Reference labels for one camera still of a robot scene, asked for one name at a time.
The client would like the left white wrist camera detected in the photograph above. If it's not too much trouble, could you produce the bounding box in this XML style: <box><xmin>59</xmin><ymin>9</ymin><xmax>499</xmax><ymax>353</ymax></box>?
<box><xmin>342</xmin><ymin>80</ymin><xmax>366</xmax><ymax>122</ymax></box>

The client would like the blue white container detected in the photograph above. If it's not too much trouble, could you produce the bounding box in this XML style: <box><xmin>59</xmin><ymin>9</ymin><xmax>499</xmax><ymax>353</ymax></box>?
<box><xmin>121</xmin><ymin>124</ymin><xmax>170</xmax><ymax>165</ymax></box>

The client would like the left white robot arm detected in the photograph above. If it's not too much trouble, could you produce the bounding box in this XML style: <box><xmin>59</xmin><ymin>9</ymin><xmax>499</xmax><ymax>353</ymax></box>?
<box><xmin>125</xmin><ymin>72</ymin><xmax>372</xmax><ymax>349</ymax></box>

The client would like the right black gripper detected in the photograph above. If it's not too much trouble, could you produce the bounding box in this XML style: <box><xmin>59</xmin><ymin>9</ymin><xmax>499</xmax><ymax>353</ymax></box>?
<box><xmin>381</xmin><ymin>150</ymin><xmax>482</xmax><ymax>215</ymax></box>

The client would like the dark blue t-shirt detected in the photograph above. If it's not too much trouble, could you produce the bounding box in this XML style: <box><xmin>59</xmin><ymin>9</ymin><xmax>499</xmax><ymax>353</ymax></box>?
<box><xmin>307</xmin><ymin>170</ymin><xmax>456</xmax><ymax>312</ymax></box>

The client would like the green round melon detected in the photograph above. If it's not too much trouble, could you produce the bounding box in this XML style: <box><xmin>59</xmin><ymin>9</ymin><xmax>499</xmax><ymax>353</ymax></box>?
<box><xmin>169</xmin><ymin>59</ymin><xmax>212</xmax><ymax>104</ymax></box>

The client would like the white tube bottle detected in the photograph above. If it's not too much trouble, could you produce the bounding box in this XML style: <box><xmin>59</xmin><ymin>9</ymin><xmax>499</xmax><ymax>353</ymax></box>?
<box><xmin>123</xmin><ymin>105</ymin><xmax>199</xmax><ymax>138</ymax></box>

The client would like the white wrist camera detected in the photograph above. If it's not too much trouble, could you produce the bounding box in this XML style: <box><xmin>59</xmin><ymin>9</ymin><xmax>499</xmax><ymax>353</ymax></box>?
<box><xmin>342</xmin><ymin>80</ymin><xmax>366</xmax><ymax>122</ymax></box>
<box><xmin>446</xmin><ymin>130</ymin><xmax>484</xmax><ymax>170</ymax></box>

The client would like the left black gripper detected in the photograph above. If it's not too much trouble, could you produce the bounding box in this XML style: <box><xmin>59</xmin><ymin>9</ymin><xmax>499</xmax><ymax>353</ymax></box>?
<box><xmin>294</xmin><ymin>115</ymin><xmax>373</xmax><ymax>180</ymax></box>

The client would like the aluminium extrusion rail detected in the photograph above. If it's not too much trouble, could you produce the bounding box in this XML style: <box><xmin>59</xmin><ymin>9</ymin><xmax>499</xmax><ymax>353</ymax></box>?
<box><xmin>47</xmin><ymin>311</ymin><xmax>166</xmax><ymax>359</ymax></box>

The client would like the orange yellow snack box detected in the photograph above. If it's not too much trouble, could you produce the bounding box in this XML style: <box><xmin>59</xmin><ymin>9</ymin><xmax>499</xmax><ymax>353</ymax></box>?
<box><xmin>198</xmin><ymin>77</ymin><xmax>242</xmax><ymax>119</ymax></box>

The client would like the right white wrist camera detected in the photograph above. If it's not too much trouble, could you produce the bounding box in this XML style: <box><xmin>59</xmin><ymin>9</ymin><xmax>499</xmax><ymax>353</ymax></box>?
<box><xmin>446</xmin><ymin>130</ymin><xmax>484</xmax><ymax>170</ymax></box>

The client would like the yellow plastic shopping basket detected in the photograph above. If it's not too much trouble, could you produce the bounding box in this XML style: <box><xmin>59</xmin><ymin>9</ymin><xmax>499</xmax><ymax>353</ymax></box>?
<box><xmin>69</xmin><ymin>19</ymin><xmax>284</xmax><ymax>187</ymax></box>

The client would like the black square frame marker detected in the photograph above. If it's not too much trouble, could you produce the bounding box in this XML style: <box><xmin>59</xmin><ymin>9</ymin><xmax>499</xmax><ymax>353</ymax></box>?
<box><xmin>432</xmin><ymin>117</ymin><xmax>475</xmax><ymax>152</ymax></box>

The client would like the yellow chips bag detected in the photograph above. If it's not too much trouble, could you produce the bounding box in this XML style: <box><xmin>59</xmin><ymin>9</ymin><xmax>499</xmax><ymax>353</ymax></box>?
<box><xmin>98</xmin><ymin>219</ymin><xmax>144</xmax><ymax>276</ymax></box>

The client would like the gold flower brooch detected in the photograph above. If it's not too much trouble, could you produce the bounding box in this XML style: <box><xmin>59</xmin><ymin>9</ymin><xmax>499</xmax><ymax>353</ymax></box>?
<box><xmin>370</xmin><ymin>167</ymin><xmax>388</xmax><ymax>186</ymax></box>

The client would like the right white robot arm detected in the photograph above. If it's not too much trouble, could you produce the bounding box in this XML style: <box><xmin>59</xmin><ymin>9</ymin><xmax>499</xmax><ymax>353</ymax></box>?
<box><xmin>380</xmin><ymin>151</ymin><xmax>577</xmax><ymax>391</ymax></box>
☆ ☆ ☆ ☆ ☆ ☆ ☆
The line containing "The client would like the yellow chips" marks the start; retype it and each line after it through the end of the records above, exactly.

The client would like the yellow chips bag detected in the photograph above. If it's not too much trouble, could you produce the bounding box in this XML style: <box><xmin>59</xmin><ymin>9</ymin><xmax>499</xmax><ymax>353</ymax></box>?
<box><xmin>98</xmin><ymin>219</ymin><xmax>144</xmax><ymax>276</ymax></box>

The client would like the gold flower brooch detected in the photograph above. If it's not too much trouble, could you produce the bounding box in this XML style: <box><xmin>59</xmin><ymin>9</ymin><xmax>499</xmax><ymax>353</ymax></box>?
<box><xmin>370</xmin><ymin>167</ymin><xmax>388</xmax><ymax>186</ymax></box>

The client would like the right white robot arm detected in the photograph above. If it's not too much trouble, could you produce the bounding box in this XML style: <box><xmin>59</xmin><ymin>9</ymin><xmax>499</xmax><ymax>353</ymax></box>?
<box><xmin>380</xmin><ymin>151</ymin><xmax>577</xmax><ymax>391</ymax></box>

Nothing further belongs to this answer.